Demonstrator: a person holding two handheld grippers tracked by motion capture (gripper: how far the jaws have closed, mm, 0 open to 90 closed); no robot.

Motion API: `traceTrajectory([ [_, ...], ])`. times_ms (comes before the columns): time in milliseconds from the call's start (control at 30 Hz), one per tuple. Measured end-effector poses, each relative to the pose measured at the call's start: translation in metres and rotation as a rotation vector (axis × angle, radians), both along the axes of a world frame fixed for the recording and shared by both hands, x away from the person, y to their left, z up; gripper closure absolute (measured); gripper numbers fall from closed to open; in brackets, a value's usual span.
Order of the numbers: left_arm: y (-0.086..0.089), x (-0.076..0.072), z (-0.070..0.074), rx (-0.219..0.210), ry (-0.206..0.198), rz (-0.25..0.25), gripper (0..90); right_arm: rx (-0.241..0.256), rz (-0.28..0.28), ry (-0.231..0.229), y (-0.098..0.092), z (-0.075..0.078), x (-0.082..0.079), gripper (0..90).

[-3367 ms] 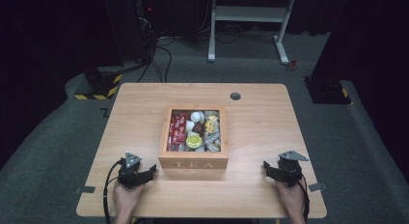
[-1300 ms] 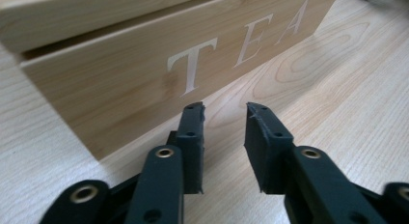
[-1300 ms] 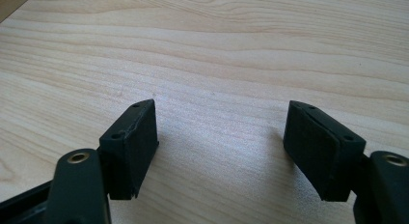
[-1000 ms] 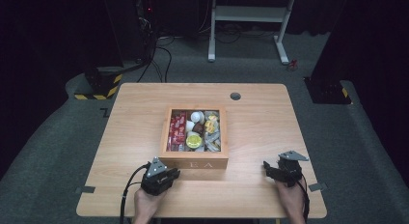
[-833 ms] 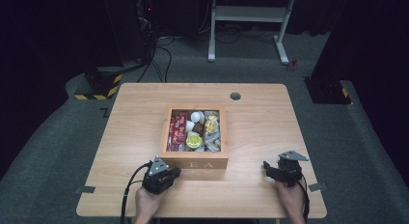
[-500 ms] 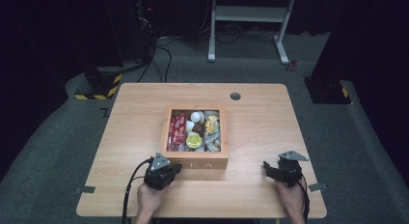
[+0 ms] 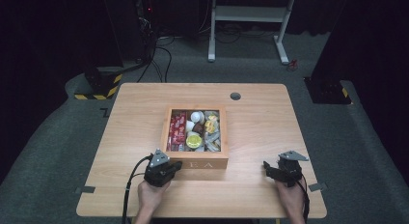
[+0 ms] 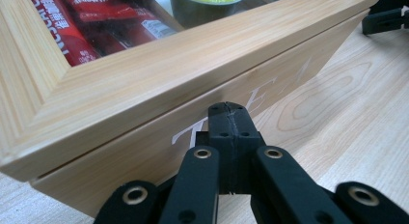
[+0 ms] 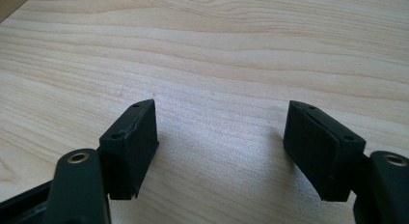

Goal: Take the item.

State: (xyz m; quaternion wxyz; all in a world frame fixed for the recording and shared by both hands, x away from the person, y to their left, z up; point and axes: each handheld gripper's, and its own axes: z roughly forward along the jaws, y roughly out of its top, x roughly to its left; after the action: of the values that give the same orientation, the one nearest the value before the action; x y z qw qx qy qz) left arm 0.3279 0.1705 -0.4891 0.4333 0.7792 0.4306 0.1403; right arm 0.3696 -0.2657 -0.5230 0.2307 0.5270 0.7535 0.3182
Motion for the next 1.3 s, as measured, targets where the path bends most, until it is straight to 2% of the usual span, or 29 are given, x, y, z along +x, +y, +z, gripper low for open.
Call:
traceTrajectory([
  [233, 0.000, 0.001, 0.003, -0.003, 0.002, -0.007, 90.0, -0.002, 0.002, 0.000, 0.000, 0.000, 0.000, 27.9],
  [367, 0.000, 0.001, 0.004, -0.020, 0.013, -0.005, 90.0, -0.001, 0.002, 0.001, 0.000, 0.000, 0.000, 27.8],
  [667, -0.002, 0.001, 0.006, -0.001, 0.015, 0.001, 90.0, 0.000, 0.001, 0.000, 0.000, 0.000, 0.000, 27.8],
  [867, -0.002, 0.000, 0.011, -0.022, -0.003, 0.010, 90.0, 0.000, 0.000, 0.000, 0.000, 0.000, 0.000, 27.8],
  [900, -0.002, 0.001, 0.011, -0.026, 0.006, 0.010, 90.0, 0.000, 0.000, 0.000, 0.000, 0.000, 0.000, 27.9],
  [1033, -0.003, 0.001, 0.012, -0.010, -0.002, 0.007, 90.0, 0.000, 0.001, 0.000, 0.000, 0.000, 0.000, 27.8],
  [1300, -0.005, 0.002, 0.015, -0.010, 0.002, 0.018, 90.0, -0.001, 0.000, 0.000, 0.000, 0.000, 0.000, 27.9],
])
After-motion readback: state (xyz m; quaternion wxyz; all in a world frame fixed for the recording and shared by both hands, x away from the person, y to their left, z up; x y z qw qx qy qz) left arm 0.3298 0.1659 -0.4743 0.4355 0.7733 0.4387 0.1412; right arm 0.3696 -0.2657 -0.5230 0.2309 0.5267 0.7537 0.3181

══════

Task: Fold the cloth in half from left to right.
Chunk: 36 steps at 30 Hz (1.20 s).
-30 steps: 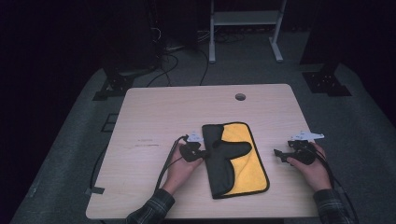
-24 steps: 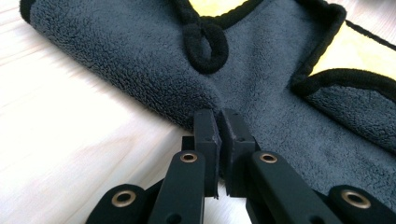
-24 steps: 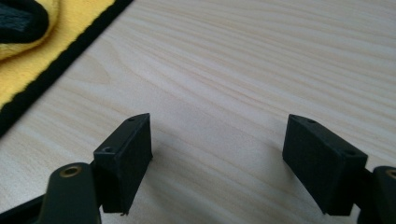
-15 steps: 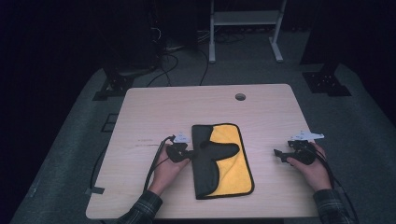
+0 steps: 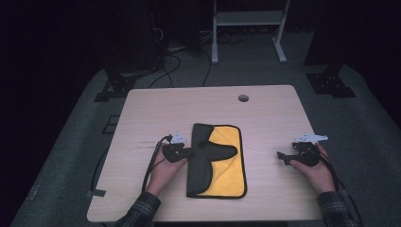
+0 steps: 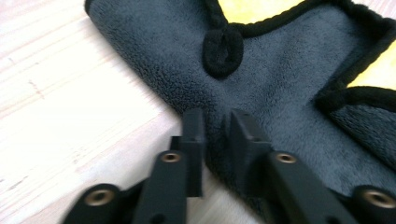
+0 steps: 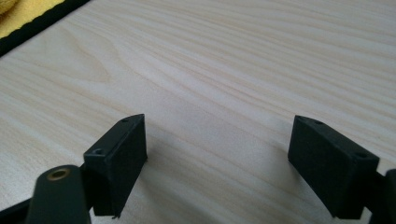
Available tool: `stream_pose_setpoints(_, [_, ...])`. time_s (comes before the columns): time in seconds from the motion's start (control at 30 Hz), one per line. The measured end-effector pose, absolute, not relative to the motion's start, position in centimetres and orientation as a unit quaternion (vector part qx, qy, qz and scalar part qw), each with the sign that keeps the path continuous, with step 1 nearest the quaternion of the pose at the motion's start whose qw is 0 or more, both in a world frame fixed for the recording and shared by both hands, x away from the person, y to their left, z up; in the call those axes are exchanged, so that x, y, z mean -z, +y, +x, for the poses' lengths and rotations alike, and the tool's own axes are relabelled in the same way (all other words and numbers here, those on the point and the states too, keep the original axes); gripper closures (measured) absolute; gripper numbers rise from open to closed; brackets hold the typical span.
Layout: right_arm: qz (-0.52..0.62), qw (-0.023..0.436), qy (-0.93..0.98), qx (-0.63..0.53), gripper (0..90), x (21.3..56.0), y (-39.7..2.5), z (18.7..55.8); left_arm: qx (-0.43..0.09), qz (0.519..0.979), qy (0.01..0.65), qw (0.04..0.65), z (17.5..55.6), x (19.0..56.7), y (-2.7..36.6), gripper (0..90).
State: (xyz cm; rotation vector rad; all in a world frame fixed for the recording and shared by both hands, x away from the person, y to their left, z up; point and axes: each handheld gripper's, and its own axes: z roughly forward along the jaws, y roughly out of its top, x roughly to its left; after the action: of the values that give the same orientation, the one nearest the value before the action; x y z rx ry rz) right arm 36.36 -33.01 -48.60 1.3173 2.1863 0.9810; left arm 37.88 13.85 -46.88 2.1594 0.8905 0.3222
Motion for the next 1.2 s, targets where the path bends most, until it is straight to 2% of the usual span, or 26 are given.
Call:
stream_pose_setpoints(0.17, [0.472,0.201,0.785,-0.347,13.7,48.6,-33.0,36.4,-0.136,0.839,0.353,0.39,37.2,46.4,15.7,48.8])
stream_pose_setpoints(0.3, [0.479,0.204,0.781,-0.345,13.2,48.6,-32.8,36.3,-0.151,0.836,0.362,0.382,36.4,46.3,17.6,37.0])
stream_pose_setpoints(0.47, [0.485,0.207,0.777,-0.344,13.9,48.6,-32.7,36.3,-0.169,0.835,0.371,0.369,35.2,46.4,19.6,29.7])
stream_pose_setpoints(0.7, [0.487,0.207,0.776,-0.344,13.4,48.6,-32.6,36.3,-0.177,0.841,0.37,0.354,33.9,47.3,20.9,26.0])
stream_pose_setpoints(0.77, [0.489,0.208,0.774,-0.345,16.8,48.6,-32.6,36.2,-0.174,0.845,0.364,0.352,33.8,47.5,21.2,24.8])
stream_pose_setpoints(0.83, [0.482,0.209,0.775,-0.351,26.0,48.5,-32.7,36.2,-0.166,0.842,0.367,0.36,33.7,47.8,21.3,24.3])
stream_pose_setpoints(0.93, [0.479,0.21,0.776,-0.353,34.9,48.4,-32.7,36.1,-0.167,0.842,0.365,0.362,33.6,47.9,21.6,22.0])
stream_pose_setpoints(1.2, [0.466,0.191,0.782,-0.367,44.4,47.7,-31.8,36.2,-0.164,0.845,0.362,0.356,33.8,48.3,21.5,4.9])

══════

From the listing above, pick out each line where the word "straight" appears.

▸ Exercise solution
Motion for the next 1.3 s, as measured, targets where the path bends most, until it is straight to 2% of the usual span, or 29 are given, x, y, z along +x, +y, +z, gripper low for open.
Motion for the next 1.2 s, targets where the path bends most, until it is straight to 2% of the usual span, or 26 are given.

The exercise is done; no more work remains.